Skyscraper: Chin Han and the Savior Complex
Although Skyscraper banks on a familiar action-adventure formula, the genius millionaire played by Chin Han is wholly unique.
Skyscraper has been described as a hybrid of Towering Inferno and the Die Hard franchise, but none of those movies featured a character quite like millionaire visionary Zhao Long Ji, played by Singaporean actor Chin Han. With the upcoming Blu-ray/DVD release of the film on October 9, 2018, Chin Han looked back on the unique nature of his character who, although he exhibited hubris in designing such a massive artistic structure, was neither villainous nor directly at fault for the peril of Dwayne Johnson’s Will Sawyer and his family.
Despite the differences, Chin Han acknowledges the influence of earlier disaster films but also argues that Skyscraper updates the concept. “When I read the script it evoked a lot of memories from all those films, so yeah, I do love this particular genre of movie,” he says. “I think what distinguishes Skyscraper is where we’re at in terms of technology, in terms of filming, in terms of the visual effects and the level of practical effects we can also achieve on set. It’s very different from the time that those movies were made… I think the movie looks incredible.”

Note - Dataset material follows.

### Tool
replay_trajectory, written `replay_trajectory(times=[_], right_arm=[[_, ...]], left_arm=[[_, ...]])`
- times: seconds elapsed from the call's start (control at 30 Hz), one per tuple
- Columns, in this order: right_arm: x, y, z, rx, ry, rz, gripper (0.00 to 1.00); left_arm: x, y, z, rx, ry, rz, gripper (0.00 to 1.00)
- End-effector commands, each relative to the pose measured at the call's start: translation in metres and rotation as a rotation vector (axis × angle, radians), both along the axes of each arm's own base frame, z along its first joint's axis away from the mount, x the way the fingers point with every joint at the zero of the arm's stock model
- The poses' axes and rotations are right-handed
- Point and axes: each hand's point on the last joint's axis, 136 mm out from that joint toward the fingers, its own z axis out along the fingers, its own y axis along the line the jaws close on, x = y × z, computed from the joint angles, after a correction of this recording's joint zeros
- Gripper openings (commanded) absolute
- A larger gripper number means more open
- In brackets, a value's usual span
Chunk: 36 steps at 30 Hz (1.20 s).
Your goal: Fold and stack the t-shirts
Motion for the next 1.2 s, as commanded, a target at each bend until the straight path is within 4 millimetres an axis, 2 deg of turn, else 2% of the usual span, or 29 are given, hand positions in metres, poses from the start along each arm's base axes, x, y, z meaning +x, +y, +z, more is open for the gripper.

Chin Han agrees that while Zhao Long Ji isn’t a villain, the character does have his flaws. “If you know the story of how the design of the building came about… it was based on a fable about the boy who jumps into the river and picks out a pearl. It transforms into a dragon and then saves his village,” he explains. “So this visionary has a bit of a savior complex as well; he wanted to build a better world. So unlike some of the characters in those other movies, he is the opposite: he’s not cutting corners; he’s not trying to get ahead of the race just so that he can be number one. But he really wants to make a better world, a self-sustaining one, and to build this sentient structure.”
With Asian countries being at the center of architectural ambitions in recent decades like the one featured in Skyscraper, Chin Han feels that the setting is an integral part of its successful narrative. “Hong Kong is the perfect place for it because of the landscape, because of the small land mass, and because of being surrounded by hills — it’s very hilly in Hong Kong. It’s compelling to see it built vertical,” he asserts. “So this fits right into that environment. In fact, when we were doing the press tour, we did the junkets at the Ritz Carlton which was about a hundred and twenty stories, and when I was in there it was so stunning. The landscape was just so beautiful, but I totally understood why the movie takes place there.”
Director and screenwriter Rawson Marshall Thurber made sure to create a level of authenticity in the setting and the casting of Skyscraper as well. “It just makes sense to have that number of Asian characters in a movie set in Asia. These are all characters who are essential to the narrative,” says Chin Han. “I think it was Rawson who was quite determined to get the linguistic elements of the movie right, so he wanted actors who could speak Cantonese or Mandarin as their native tongues… With a movie this big and larger than life and with these huge action set pieces, you need that level of authenticity to have the audience feel for the characters.”
This is especially true in the age of whitewashing in Hollywood, which Chin Han saw firsthand with his role in Ghost in the Shell. Although the casting of Scarlett Johansson in the lead role placed that movie at the center of the controversy, Chin Han focuses on the positive. “Every bit counts in the conversation!” he says. “Even movies like Ghost in the Shell that raise a lot of questions, I think those kinds of discussions only move us forward in terms of filmmaking. It’s because of the discussions that we’ve been having over the years that a movie like Skyscraper is possible or that a movie like Crazy Rich Asians is possible — Searching, that John Cho movie — is because the conversation is ongoing.”
As for Chin Han himself, he has his own process for choosing roles that he feels fit with his vision. “I can’t speak to the industry at large, but for myself, whenever I step into a role, there’s always a question of having it not be a token,” he says. “It’s important — and I think that’s the next step in terms of where we’re going with diversity — that these characters have a life of their own. These characters are written in a rich and compelling manner equal to the other characters in the movie. So for myself, that’s a thing that I look for: that the character is crucial to the narrative as well.”
Although the character of Zhao Long Ji may have run afoul of criminal elements in Skyscraper, Chin Han brought to life a character worth admiring that breaks with convention and adds a new element to a familiar action-adventure formula. The movie is already available on demand, but when the film releases on DVD and Blu-ray on October 9, Chin Han and his performance will be one reason viewers should check it out.